Internationally, some of the most significant climate change lawsuits have been class actions, brought by a group of claimants sharing a common interest. From a claimant’s perspective the class action has a number of benefits, not least the sharing of legal costs. Often those costs are met by a third-party litigation funder, on the basis that the funder will receive a portion of any damages awarded.

At the end of 2020, the Supreme Court held that class actions can proceed on an ‘opt out’ basis. In simple terms this means that anyone falling within a defined class of claimant will be represented unless they actively exclude themselves. As a result, defendants can expect to face larger class actions and be exposed to greater liability.

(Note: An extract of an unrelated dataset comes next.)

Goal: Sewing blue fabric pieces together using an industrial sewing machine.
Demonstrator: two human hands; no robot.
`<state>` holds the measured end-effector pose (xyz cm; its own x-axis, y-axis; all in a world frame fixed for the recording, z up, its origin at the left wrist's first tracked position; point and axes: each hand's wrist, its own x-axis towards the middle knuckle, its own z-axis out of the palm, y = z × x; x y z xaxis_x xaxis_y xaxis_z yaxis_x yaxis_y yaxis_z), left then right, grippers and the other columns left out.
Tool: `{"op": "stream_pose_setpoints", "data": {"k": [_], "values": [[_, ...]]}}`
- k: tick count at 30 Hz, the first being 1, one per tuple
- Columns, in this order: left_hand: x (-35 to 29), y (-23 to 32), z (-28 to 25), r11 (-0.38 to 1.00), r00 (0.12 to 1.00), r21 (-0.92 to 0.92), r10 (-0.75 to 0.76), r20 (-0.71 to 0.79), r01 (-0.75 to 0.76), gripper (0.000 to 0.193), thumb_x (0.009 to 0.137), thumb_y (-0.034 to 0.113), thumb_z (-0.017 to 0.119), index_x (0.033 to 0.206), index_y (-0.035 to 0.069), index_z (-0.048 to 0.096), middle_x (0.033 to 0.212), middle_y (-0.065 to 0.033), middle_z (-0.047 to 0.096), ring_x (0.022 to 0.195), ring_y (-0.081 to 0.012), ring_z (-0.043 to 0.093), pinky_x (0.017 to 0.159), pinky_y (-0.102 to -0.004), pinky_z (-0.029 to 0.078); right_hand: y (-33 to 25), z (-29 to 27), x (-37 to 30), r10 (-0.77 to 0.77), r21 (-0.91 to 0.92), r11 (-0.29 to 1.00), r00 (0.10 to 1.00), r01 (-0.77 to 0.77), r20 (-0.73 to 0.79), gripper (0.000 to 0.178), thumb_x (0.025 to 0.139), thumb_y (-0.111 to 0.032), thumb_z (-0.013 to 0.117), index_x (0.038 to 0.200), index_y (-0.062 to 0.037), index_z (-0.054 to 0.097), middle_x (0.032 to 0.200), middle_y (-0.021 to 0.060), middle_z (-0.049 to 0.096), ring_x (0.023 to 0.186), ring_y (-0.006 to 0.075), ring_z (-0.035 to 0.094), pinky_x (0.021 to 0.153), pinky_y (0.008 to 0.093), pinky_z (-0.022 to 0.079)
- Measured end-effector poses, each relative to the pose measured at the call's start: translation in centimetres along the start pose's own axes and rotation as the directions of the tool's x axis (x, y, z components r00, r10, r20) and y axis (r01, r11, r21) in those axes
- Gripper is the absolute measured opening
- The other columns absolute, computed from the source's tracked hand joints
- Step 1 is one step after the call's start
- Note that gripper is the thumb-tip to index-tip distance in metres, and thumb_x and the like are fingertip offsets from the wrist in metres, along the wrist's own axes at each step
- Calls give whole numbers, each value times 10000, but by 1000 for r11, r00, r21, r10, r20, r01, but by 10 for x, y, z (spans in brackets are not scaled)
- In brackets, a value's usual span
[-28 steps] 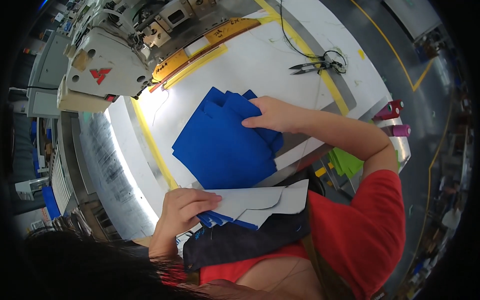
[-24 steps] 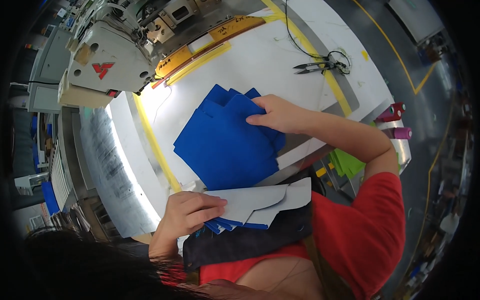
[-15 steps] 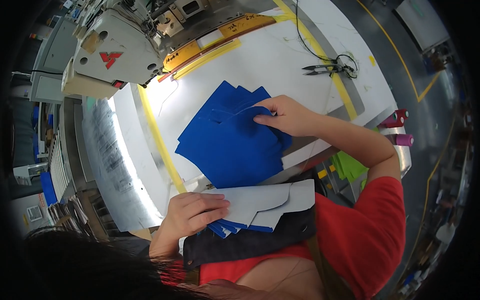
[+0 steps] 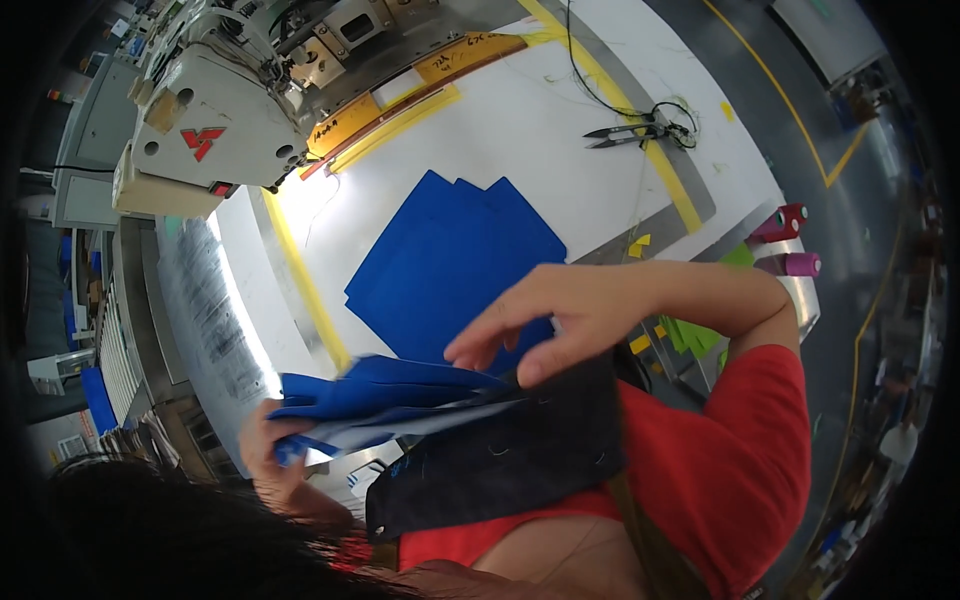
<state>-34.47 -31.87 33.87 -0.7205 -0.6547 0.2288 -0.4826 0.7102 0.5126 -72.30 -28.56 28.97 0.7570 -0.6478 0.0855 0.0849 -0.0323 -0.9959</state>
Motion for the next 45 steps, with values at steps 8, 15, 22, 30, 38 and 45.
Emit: {"op": "stream_pose_setpoints", "data": {"k": [8, 15, 22, 30, 38, 45], "values": [[-67, -135, -47, 769, 778, -225, -624, -68, 598, 665, 779, -57, 680, 1382, -11, 405, 1190, -132, 587, 1054, -188, 566, 937, -298, 436, 39, -67, 23, 66, -667, 622, 877, -410, -477, 411, 863, -268, 649, 1219, -70, 592, 1228, 92, 610, 1147, 255, 564, 989, 365, 432], [-54, -174, -44, 663, 664, -27, -746, 51, 748, 592, 794, -34, 664, 1345, -10, 450, 1203, -137, 580, 1074, -200, 563, 948, -322, 422, 55, -81, 71, -88, -897, 378, 955, -231, -283, 616, 774, -339, 729, 1292, -75, 525, 1373, 112, 488, 1265, 267, 447, 1041, 381, 382], [-12, -120, -14, 709, 797, 367, -514, -317, 602, 528, 820, 16, 667, 1319, 75, 506, 1221, -144, 564, 1165, -307, 528, 989, -391, 406, 31, -71, 105, 244, -919, 244, 937, -309, -251, 736, 654, -387, 809, 1246, -48, 532, 1217, 131, 571, 1099, 284, 556, 882, 385, 459], [73, -30, 88, 972, 973, 35, -232, -11, 232, 582, 686, 95, 798, 1224, 76, 578, 1256, -129, 562, 1145, -296, 549, 948, -363, 446, 41, -74, 91, 253, -862, 435, 954, -261, -161, 393, 773, -328, 718, 1040, -45, 659, 914, 134, 673, 893, 301, 637, 813, 397, 488], [96, -31, 99, 866, 866, 2, -500, 20, 500, 305, 777, 133, 758, 1038, 42, 628, 977, -133, 675, 885, -263, 660, 777, -311, 513, 41, -85, 77, -6, -797, 540, 946, -269, -324, 316, 903, -319, 572, 1098, -83, 651, 1046, 87, 642, 1046, 261, 581, 914, 370, 447], [73, -60, 57, 871, 816, -295, -478, -325, 393, 89, 913, 63, 613, 950, 2, 559, 822, -12, 561, 762, -82, 500, 706, -214, 425, 38, -101, 70, 6, -789, 502, 913, -355, -407, 357, 916, -323, 561, 1157, -64, 609, 1165, 107, 587, 1115, 278, 538, 981, 378, 410]]}}
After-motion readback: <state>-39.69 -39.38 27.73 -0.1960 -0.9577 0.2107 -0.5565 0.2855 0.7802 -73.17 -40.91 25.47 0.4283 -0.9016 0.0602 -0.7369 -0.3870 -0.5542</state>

In 2021, the New Zealand courts dealt with a number of high-profile class actions. In May, the Supreme Court put the final nail in the coffin of the Feltex class action, more than 13 years after it was first filed in the High Court. In August, a $220 million action by homeowners against James Hardie settled halfway through a 17-week trial. Harbour Litigation Funding, which was funding the homeowners’ claim, agreed to pay Hardie $1.25 million. Just weeks later, it was more good news for Hardie when the High Court found against a class of nearly 150 homeowners in a claim against the manufacturer in relation to its Harditex product. A third class action against James Hardie is set for trial in 2023.

The developments in the class action sphere have drawn the attention of the Law Commission. Commission papers released in 2020 and 2021 reflect that the Commission favours the introduction of a formal regulatory regime governing class actions and third-party litigation funding. The Commission will provide a final report to the Minister of Justice on these issues in 2022.